25             JUDGE FLUEGGE:  Thank you very much and now you are free to leave


Page 9177

 1     the courtroom and the Tribunal.

 2                           [The witness stands down]

 3             JUDGE FLUEGGE:  We have ten minutes left but as there is no --

 4     I think we shouldn't start with the next witness because I would like to

 5     issue an oral decision of the Chamber and then there are only a few

 6     minutes left.  If the witness is still waiting, he should be released.

 7             On the 25th of January, the Prosecution filed its urgent

 8     Prosecution motion to convert witness number 135 from a viva voce witness

 9     to a Rule 92 ter witness.  In its response filed in English on the 28th

10     of January, both last week, the accused opposes the motion and requests

11     that the Chamber hear the witness viva voce.

12             As a preliminary matter, the Chamber notes that this witness is

13     scheduled to testify this Wednesday, the 2nd of February, and that means

14     the day after tomorrow, and therefore wonders why the Prosecution has

15     waited so long to make this request.  The late timing of which has no

16     doubt led to its urgent status.

17             Turning to the merits, the Chamber notes that the Prosecution's

18     motion, in effect, asks the Chamber to reconsider its 92 bis decision of

19     7th of July 2010 in which the Chamber denied the Prosecution's motion for

20     the witness's evidence to be admitted pursuant to Rule 92 bis.

21             The Chamber considers that the Prosecution's current motion

22     contains no new arguments in support of admitting this witness's

23     testimony pursuant to Rule 92 ter, except that admission would be in

24     accordance with the Chamber's guidance to the parties on the 29th of

25     November, in which the Chamber reminded each party of the importance of

Page 9178

 1     presenting their case as expeditiously as possible.

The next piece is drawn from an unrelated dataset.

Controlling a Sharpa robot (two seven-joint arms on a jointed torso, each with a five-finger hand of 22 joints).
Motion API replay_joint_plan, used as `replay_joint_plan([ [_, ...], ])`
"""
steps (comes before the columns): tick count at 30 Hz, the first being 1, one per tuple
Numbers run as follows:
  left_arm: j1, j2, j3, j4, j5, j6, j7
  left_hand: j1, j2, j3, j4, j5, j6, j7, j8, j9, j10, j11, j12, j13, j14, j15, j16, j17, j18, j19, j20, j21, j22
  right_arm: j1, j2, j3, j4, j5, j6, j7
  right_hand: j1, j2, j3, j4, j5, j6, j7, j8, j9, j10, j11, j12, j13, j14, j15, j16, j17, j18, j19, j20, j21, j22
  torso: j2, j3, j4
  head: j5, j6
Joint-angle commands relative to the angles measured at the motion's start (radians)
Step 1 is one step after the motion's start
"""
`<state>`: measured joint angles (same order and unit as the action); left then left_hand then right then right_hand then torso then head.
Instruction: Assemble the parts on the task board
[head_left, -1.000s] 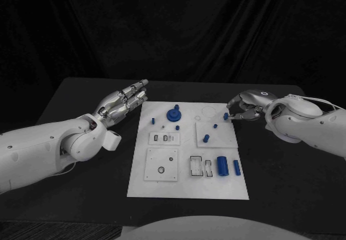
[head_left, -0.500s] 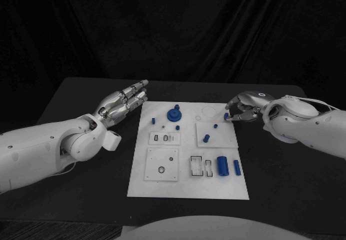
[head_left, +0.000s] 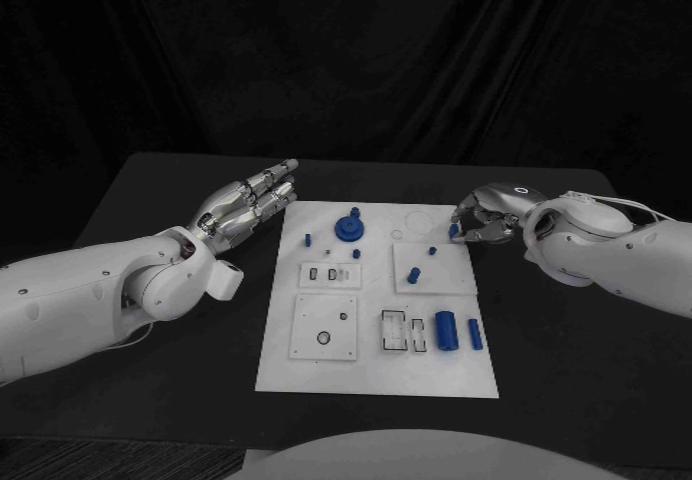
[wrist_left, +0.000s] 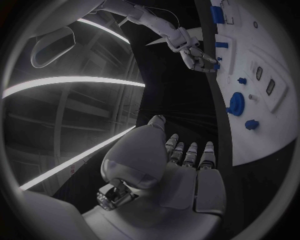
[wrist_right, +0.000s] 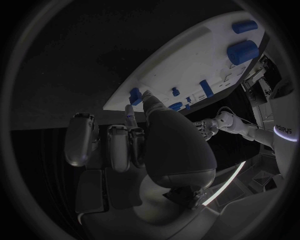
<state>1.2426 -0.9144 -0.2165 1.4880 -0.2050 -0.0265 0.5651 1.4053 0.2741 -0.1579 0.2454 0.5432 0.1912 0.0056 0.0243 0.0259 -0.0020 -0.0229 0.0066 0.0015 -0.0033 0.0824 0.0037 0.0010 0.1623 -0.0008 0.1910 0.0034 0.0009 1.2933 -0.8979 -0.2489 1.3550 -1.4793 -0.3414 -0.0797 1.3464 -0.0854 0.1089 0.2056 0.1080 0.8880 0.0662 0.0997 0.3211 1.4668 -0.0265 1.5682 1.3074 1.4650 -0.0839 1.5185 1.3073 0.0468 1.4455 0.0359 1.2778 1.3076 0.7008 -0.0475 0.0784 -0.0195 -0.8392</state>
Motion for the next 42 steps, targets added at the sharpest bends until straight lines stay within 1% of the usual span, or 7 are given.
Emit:
replay_joint_plan([
  [1,-0.002,0.001,0.001,0.001,-0.001,0.014,0.010,0.008,0.000,0.001,-0.003,0.006,-0.005,0.000,0.002,0.001,0.002,0.006,-0.007,-0.002,0.003,0.007,-0.004,-0.001,0.016,0.001,0.009,-0.003,-0.001,-0.003,0.002,0.000,-0.002,-0.002,0.001,0.003,0.011,-0.001,-0.002,0.001,0.007,0.008,0.000,0.004,0.002,0.104,0.005,0.003,0.263,0.088,0.006,-0.003,0.210,0.017,0.004,-0.001,-0.006,0.178,0.000,-0.0003,0.0005,0.000,-0.001],
  [6,-0.002,0.002,0.001,0.000,-0.001,0.015,0.009,0.008,0.000,0.003,-0.006,0.006,-0.006,0.001,0.002,0.001,0.002,0.007,-0.007,-0.002,0.003,0.008,-0.004,-0.001,0.016,0.001,0.010,-0.003,-0.001,-0.004,0.004,0.000,-0.004,-0.002,0.001,0.003,0.014,0.000,-0.002,0.000,0.015,0.011,0.000,0.006,0.005,0.104,0.005,0.003,0.263,0.088,0.006,-0.004,0.209,0.017,0.004,-0.001,-0.007,0.178,0.000,-0.0004,0.0003,0.000,-0.003],
  [19,-0.003,0.003,0.001,-0.003,-0.001,0.020,0.005,0.008,0.000,0.003,-0.006,0.006,-0.006,0.001,0.002,0.001,0.002,0.007,-0.007,-0.002,0.003,0.008,-0.004,-0.001,0.016,0.001,0.010,-0.003,-0.001,-0.007,0.013,0.001,-0.015,-0.002,0.007,0.001,0.031,0.010,-0.001,-0.005,0.080,0.029,-0.002,0.016,0.022,0.104,0.003,0.003,0.263,0.088,0.004,-0.004,0.209,0.017,0.005,-0.002,-0.010,0.178,0.000,0.0000,0.0002,0.002,-0.002],
  [28,-0.003,0.004,0.001,-0.004,-0.001,0.024,0.002,0.008,0.000,0.004,-0.007,0.006,-0.006,0.001,0.002,0.001,0.002,0.008,-0.007,-0.002,0.003,0.008,-0.004,-0.001,0.016,0.001,0.011,-0.003,-0.001,-0.008,0.018,0.001,-0.020,-0.002,0.006,0.002,0.041,0.016,0.003,-0.012,0.117,0.040,-0.003,0.020,0.030,0.104,0.002,0.003,0.263,0.088,0.003,-0.005,0.208,0.017,0.005,-0.003,-0.013,0.178,0.000,-0.0001,-0.0001,0.003,-0.006],
  [37,-0.004,0.003,0.001,-0.004,-0.001,0.026,0.003,0.007,0.001,0.006,-0.009,0.006,-0.006,0.000,0.002,0.001,0.002,0.013,-0.007,-0.002,0.003,0.009,-0.004,-0.001,0.016,0.001,0.012,-0.003,-0.001,-0.011,0.022,0.001,-0.023,-0.002,-0.011,0.007,0.048,0.037,0.011,-0.016,0.152,0.095,-0.020,0.043,0.046,0.104,-0.010,0.003,0.263,0.088,-0.006,-0.002,0.211,0.017,0.007,-0.010,-0.010,0.180,0.000,0.0003,0.0009,0.004,-0.007],
  [39,-0.004,0.002,0.001,-0.004,-0.001,0.026,0.002,0.007,0.001,0.006,-0.009,0.006,-0.006,0.000,0.002,0.001,0.002,0.013,-0.007,-0.002,0.003,0.009,-0.004,-0.001,0.016,0.001,0.012,-0.003,-0.001,-0.011,0.023,0.001,-0.023,-0.002,-0.019,0.011,0.050,0.040,0.014,-0.018,0.165,0.105,-0.020,0.046,0.049,0.104,-0.011,0.003,0.263,0.088,-0.007,-0.003,0.210,0.017,0.008,-0.012,-0.010,0.180,0.000,0.0000,0.0006,0.004,-0.008],
  [42,-0.004,0.001,0.001,-0.003,-0.001,0.026,0.002,0.007,0.001,0.006,-0.009,0.006,-0.006,0.000,0.002,0.001,0.002,0.013,-0.007,-0.002,0.003,0.009,-0.004,-0.001,0.016,0.001,0.012,-0.003,-0.001,-0.011,0.022,0.001,-0.020,-0.002,-0.037,0.017,0.058,0.043,0.020,-0.027,0.214,0.120,-0.021,0.049,0.055,0.104,-0.013,0.003,0.263,0.090,-0.009,0.001,0.214,0.015,0.010,-0.015,-0.006,0.181,-0.001,-0.0001,-0.0001,0.005,-0.009],
])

 2             The Chamber considers that its reasons for preferring to receive

 3     Witness 135's evidence viva voce are clearly presented in paragraph 118

 4     of its 92 bis decision of the 7th of July and it will not, therefore,

 5     repeat those reasons here.

 6             In sum, the Chamber has found that the inconsistencies contained

 7     in the proposed evidence constitute an overriding interest in the

 8     witness's testimony being heard viva voce.  The Chamber, having found

 9     that there are no circumstances which would justify reconsideration of

10     its 92 bis decision, therefore, denies the Prosecution's motion.

11             This concludes the Chamber's ruling.

12             And this concludes the hearing of today.

13             We adjourn and resume tomorrow morning at 9.00 in this courtroom.

14                           --- Whereupon the hearing adjourned at 6.53 p.m.,

15                           to be reconvened on Tuesday, the 1st day of

16                           February 2011, at 9.00 a.m.